Questa visione ambiziosa è stata ampiamente oscurata dal famigerato impegno di Fanon con la questione della violenza. La prefazione di Jean-Paul Sartre a I miserabili, che esalta la virtù dell’azione violenta, è arrivata a mettere in ombra e a caratterizzare in modo sbagliato la posizione più sfumata di Fanon. Alcuni lettori di Fanon hanno considerato la violenza rivoluzionaria come l’espressione principale dell’agenzia e dell’autodeterminazione e, per estensione, l’unico vettore importante attraverso il quale valutare l’impegno rivoluzionario di Fanon. In questo modo, ritengono che qualsiasi atto di violenza da parte degli oppressi contro i loro oppressori sia (moralmente, politicamente o altrimenti) santificato. Per Shatz, Fanon ha un rapporto più complicato con la violenza, che è in parte offuscato dal problema della traduzione. Ad esempio, in alcune versioni inglesi di Wretched, la frase “la violence désintoxique” appare come “la violenza è una forza purificatrice”, mentre significa qualcosa di più simile a “violenza disintossicante”, con l’implicazione che la condizione coloniale induce una sorta di torpore da cui la violenza può servire a risvegliare il colonizzato. Questi tipi di fraintendimenti possono sembrare di poco conto, ma hanno influenzato in modo sproporzionato il modo in cui ricordiamo Fanon oggi.
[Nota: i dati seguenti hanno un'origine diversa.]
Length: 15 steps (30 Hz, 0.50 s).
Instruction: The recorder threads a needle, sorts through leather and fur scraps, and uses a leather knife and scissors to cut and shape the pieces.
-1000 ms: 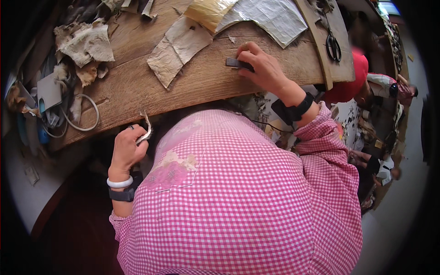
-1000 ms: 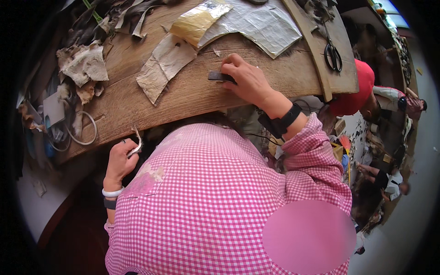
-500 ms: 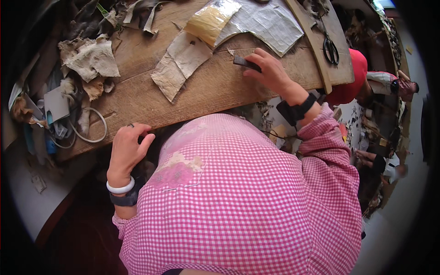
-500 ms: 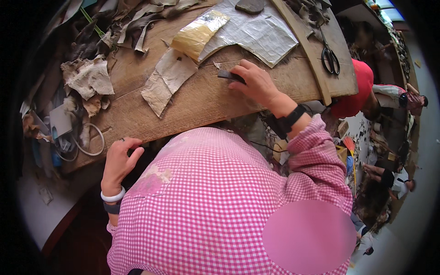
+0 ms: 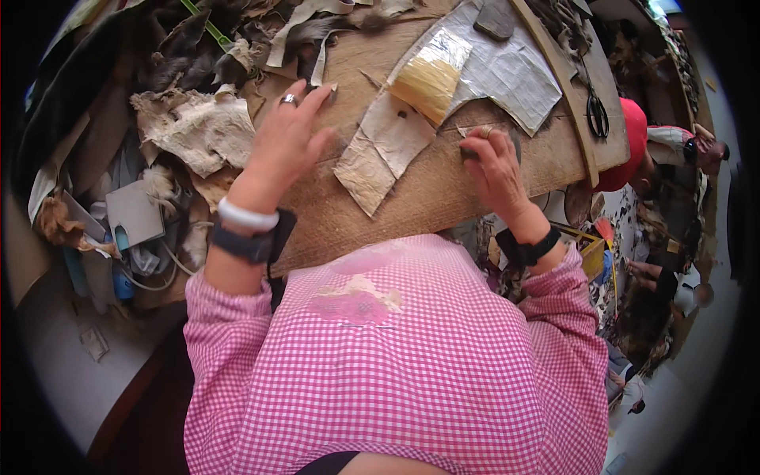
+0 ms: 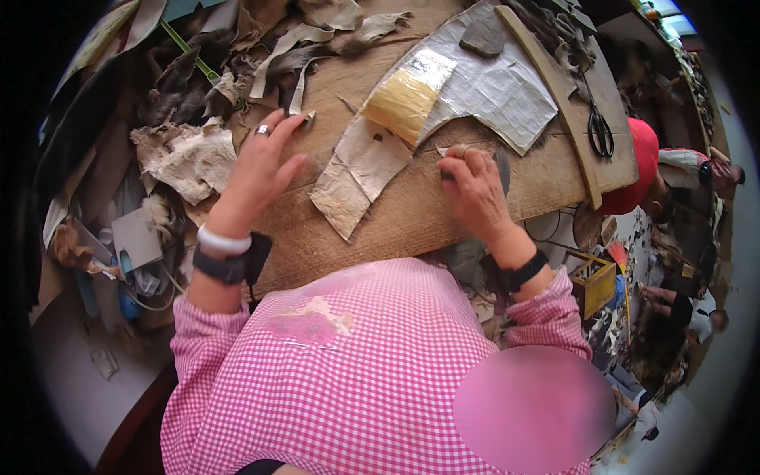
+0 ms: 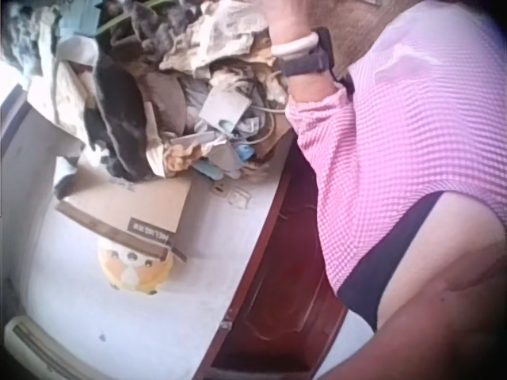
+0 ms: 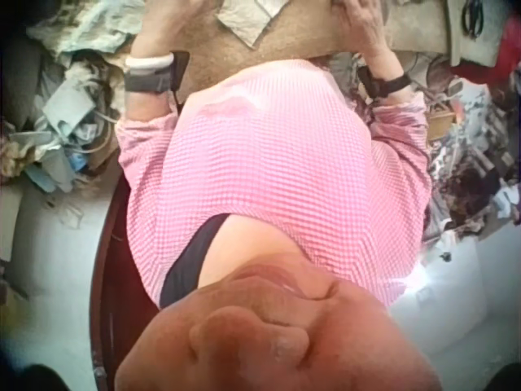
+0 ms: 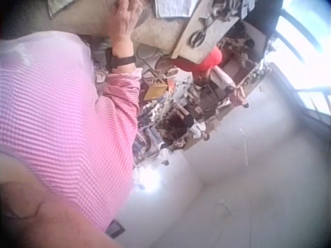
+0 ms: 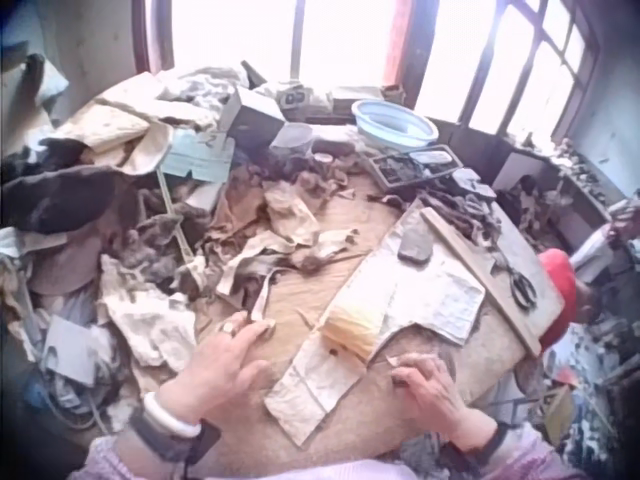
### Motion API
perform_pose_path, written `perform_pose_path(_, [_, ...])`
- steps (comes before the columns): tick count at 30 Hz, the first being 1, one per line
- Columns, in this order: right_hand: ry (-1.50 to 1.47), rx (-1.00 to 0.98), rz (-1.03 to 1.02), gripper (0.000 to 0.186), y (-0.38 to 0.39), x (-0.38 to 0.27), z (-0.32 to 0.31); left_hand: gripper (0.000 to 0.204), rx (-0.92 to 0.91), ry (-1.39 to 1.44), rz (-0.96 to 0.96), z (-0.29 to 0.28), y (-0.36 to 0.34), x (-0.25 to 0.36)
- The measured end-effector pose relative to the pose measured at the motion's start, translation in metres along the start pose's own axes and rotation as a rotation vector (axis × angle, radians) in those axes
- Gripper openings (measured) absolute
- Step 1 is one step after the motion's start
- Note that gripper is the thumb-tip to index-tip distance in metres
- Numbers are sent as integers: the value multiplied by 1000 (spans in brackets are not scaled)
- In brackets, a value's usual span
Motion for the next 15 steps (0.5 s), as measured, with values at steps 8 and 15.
perform_pose_path(8, [-104, -41, 64, 21, 4, -45, -7, 38, 79, 176, -23, 18, -65, -25])
perform_pose_path(15, [-184, -61, 106, 17, -1, -50, 4, 42, 381, -107, -139, -1, -83, -81])
Point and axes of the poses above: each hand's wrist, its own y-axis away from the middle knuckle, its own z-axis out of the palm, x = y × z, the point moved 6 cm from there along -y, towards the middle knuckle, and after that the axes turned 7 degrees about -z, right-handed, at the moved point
Due settimane dopo il 7 ottobre, Shatz ha scritto un saggio sulla London Review of Books, riflettendo sulla violenza in Israele e a Gaza. Gran parte del pezzo rifletteva sobriamente sulla sofferenza causata dall’occupazione israeliana e offriva una prognosi cupa sullo spargimento di sangue che si prospettava per le persone a Gaza. Shatz ha anche preso di mira alcuni membri della sinistra ‘decoloniale’, che “sembrano quasi entusiasti della violenza di Hamas e la caratterizzano come una forma di giustizia anticoloniale del tipo sostenuto da Fanon”. Il saggio ha scatenato un acceso e produttivo dibattito su come i sostenitori della libertà dei palestinesi dovrebbero impegnarsi con l’uso della violenza.
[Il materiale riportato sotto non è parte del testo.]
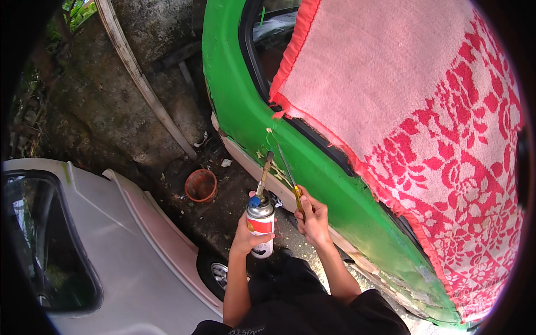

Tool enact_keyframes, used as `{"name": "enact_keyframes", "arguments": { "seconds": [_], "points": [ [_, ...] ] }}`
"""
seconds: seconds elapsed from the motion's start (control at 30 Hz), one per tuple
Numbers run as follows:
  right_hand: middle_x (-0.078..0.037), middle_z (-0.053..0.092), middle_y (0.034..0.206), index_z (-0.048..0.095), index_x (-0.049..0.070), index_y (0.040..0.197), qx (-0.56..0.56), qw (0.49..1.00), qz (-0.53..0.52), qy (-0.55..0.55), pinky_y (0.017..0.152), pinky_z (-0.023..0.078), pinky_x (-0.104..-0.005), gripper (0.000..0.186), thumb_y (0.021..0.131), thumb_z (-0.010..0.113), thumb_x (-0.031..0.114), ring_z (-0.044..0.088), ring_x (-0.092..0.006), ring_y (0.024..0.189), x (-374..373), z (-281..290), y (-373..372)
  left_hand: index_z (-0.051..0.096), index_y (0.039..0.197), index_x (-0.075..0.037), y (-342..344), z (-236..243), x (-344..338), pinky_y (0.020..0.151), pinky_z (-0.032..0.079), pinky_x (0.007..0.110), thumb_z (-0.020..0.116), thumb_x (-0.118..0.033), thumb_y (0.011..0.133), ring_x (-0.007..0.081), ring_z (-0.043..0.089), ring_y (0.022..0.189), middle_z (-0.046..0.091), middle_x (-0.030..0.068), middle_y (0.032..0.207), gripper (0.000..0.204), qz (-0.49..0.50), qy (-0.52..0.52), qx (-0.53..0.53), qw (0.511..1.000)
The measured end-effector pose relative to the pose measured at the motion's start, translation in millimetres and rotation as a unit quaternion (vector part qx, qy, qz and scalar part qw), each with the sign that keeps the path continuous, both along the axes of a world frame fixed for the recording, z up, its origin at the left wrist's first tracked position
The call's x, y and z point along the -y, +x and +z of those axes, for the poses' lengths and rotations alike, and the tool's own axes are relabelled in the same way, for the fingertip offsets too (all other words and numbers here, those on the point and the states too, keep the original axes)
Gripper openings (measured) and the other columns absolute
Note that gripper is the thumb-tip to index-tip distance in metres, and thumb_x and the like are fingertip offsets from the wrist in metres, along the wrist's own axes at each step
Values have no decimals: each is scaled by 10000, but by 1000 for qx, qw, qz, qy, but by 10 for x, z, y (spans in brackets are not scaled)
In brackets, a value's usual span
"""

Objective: The person uses a chisel and hammer to scrape and remove old paint from the side panel of a green car. They then retrieve a spray can and a lighter, ignite the lighter, and apply heat to the car panel while continuing to scrape the surface.

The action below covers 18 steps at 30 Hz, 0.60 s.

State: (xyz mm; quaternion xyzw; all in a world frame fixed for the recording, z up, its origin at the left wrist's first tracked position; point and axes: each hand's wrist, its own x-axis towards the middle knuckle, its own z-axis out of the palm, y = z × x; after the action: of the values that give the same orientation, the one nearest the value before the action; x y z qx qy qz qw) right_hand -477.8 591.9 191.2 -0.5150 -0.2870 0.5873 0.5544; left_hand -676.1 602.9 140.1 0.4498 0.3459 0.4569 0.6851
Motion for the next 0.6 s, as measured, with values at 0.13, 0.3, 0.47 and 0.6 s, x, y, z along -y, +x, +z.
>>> {"name": "enact_keyframes", "arguments": {
  "seconds": [0.13, 0.3, 0.47, 0.6],
  "points": [
    [5, 419, 637, 479, 105, 1463, -3, 1000, 5, 8, 369, 239, -223, 421, 1079, 445, 274, 279, -46, 414, 239, -26, 118, 536, 1229, -32, 4, -48, -102, 825, 561, 348, 860, -15, 617, 191, 681, 910, 683, 103, 1053, 693, -8, -7, 15, 1000],
    [0, 420, 630, 460, 82, 1471, -30, 1000, 1, 0, 366, 244, -227, 437, 1080, 442, 277, 283, -47, 409, 384, -78, 260, 528, 1262, -31, 39, 54, -177, 796, 561, 357, 848, -28, 598, 194, 681, 870, 682, 111, 1039, 737, -15, 10, 0, 1000],
    [9, 415, 636, 482, 95, 1466, -33, 999, 12, -9, 379, 248, -221, 433, 1075, 461, 281, 286, -41, 426, 417, -80, 291, 532, 1239, -33, -40, 1, -90, 799, 563, 365, 842, -20, 593, 207, 686, 867, 687, 115, 1031, 716, -9, -5, -10, 1000],
    [7, 418, 636, 483, 94, 1464, -47, 999, 5, -13, 376, 248, -226, 433, 1076, 457, 284, 289, -46, 418, 410, -23, 282, 532, 1262, -23, -70, 5, -89, 803, 566, 363, 843, -26, 597, 203, 678, 905, 673, 116, 1110, 734, -15, -13, -1, 1000]
  ]
}}
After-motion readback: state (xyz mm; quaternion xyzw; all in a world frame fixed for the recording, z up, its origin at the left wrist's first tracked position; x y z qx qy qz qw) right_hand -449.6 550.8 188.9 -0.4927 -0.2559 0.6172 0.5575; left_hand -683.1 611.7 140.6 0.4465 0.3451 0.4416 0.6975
Come in La clinica del ribelle, Shatz ha cercato di contrastare le letture semplicistiche di Fanon, presentando una figura più multidimensionale. Come partigiano del FLN, Fanon ha sostenuto attivamente le tattiche violente. Allo stesso tempo, come psichiatra, si preoccupava delle ferite psichiche e sociali persistenti che la violenza poteva causare. Fanon conclude I miserabili della terra con studi di casi di algerini e francesi che hanno sofferto di malattie mentali indotte dalla guerra. “L’impressione schiacciante lasciata dai casi di studio di Fanon… è che gli effetti disintossicanti della violenza sono effimeri, nella migliore delle ipotesi”, scrive Shatz. La violenza è simile a una terapia d’urto, e proprio come la terapia d’urto da sola non può curare un paziente (e può causare nuovi danni), la violenza da sola non può far nascere una società giusta. Contro la tendenza ad appiattire Fanon in un’icona della resistenza violenta e nulla più, Shatz presenta un ritratto di un uomo la cui posizione si è evoluta man mano che si confrontava con le domande più urgenti della ricerca della liberazione.

Autore: Arvin Alaigh è uno scrittore, attivista e dottorando presso l’Università di Cambridge.